Michael Blaber ^a ^*

^aFlorida State University, College of Medicine, 1115 West Call Street, Tallahassee, FL 32306-4300, USA
^*Correspondence e-mail: [email protected]

Keywords: book review; protein folding; Myths and Verities in Protein Folding Theories.

Similar articles

The inside of the front cover of this book states: `This book is dedicated to the countless students and researchers, who wasted so much time, effort and funds, in a futile search of a solution to the protein folding problem in the wrong direction. And to all new students and researchers who, upon reading this book, will be saved from wasting time, effort and funds…'.

The book Myths and Verities in Protein Folding Theories by Arieh Ben-Naim might well have been titled Protein Folding Myths – Why the Emperors have No Clothes since the author appears to relish the opportunity to associate his criticisms of protein folding theories specifically with the investigators that published on the subject.
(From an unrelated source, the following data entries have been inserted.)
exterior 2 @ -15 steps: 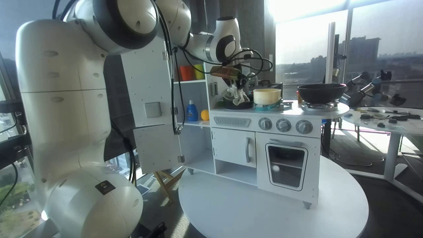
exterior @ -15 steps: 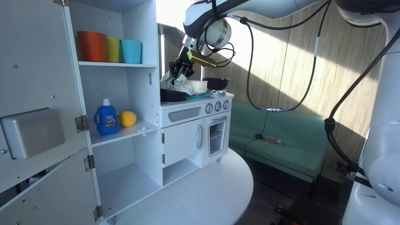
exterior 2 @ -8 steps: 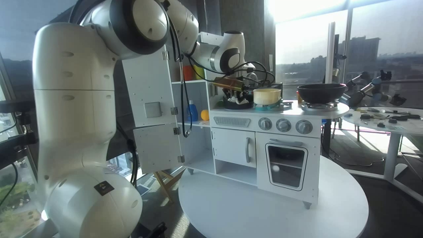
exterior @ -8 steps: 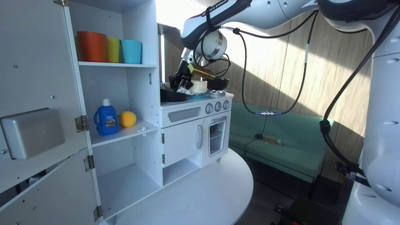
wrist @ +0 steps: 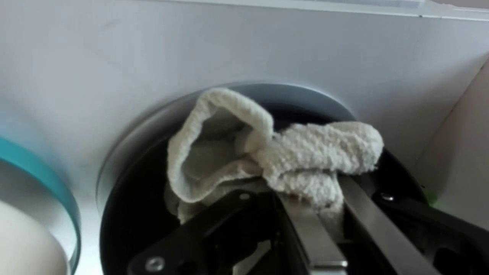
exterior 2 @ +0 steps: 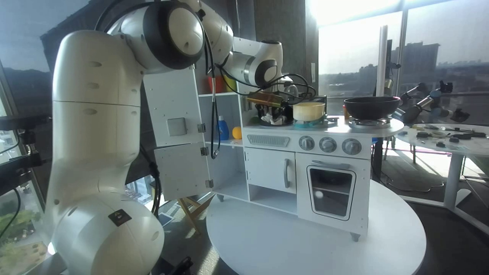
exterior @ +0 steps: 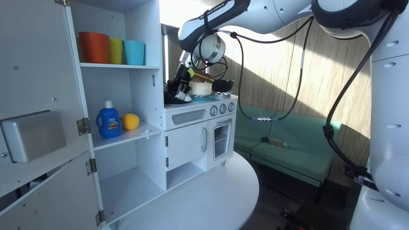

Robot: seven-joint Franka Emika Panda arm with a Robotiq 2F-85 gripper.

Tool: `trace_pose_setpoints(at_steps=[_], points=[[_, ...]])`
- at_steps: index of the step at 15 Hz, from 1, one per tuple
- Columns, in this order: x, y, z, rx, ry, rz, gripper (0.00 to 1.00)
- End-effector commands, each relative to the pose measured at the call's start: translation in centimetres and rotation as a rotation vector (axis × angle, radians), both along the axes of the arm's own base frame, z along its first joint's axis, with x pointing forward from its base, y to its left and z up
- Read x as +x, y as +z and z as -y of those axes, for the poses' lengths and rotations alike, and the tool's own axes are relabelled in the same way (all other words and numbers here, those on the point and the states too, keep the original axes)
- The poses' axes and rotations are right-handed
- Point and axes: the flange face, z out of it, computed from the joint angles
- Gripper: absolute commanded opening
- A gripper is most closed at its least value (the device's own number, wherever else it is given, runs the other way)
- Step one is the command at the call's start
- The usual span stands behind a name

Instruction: Pick up the white towel from the top of the refrigerator and wipe the black bowl in the sink, put the white towel on top of the refrigerator

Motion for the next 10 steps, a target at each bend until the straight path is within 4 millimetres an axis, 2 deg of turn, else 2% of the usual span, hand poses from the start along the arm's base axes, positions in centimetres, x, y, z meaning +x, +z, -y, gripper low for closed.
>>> trace_pose_setpoints(at_steps=[1, 5, 7, 10], points=[[1.9, 0.3, 1.2, -0.021, -0.026, 0.064, 0.11], [1.6, 0.6, 2.3, -0.071, -0.079, 0.035, 0.12], [0.9, 0.5, 1.9, -0.079, -0.087, -0.039, 0.12], [0.3, 0.4, 0.1, -0.021, -0.039, -0.147, 0.12]])
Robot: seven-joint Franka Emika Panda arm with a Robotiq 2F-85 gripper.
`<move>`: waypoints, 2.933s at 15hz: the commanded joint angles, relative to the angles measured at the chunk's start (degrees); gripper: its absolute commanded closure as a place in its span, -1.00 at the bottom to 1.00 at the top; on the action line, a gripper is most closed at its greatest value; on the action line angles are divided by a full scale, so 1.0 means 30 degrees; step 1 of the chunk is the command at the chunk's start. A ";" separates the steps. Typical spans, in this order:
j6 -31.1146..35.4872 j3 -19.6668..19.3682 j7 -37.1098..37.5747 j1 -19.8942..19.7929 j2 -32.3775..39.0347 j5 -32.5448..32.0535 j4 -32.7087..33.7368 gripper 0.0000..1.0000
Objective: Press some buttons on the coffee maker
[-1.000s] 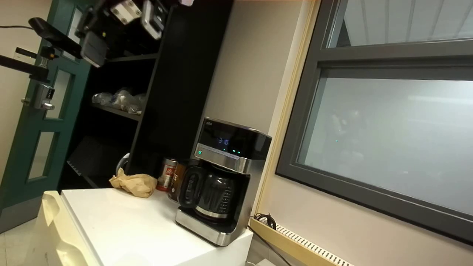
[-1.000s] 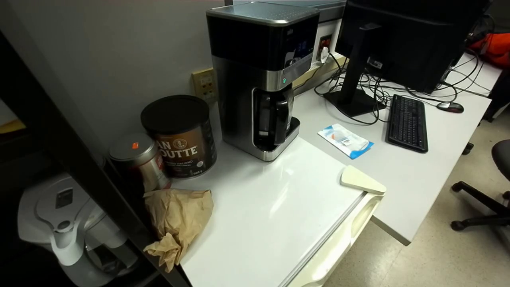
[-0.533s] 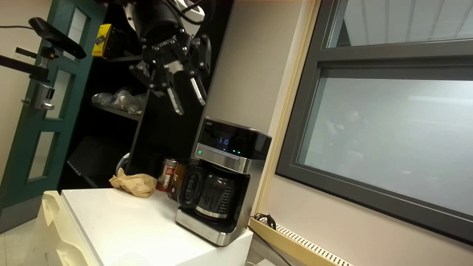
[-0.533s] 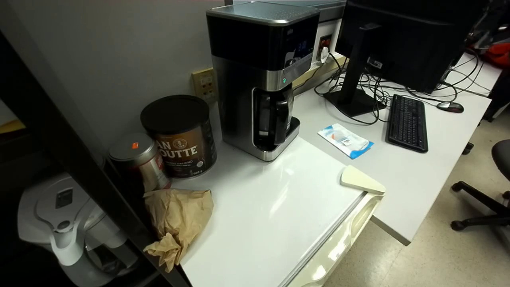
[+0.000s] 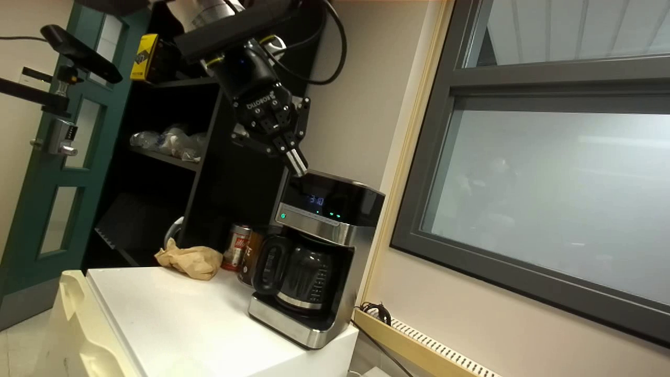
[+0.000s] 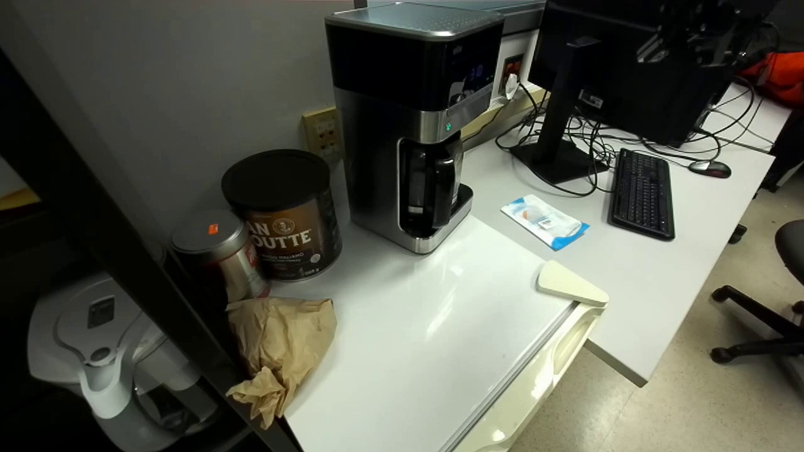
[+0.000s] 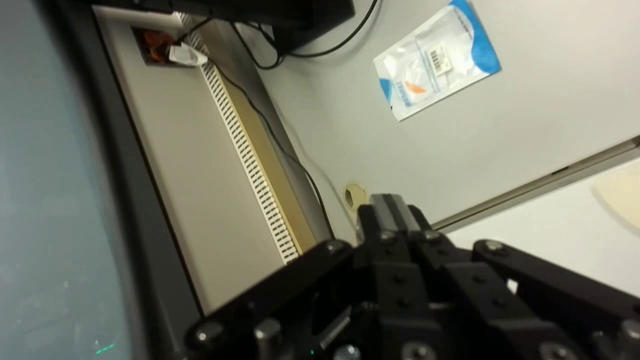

In Chapter 1, the Introduction, the belief is laid out that one cannot expect to predict the structure, let alone the dynamics and mechanism of the folding process, by reading the sequence of a protein. The author argues that the hydrophobic effect is ill defined and cannot explain the stability or kinetic problem of protein folding. However, he states that the hydrophilic effect can do both. He outlines that there are five myths associated with the protein folding problem (PFP), and these myths are the reason why the PFP is still considered to be one of the most challenging unsolved problems in molecular biology – and why searches for solutions to the PFP are going in the wrong direction.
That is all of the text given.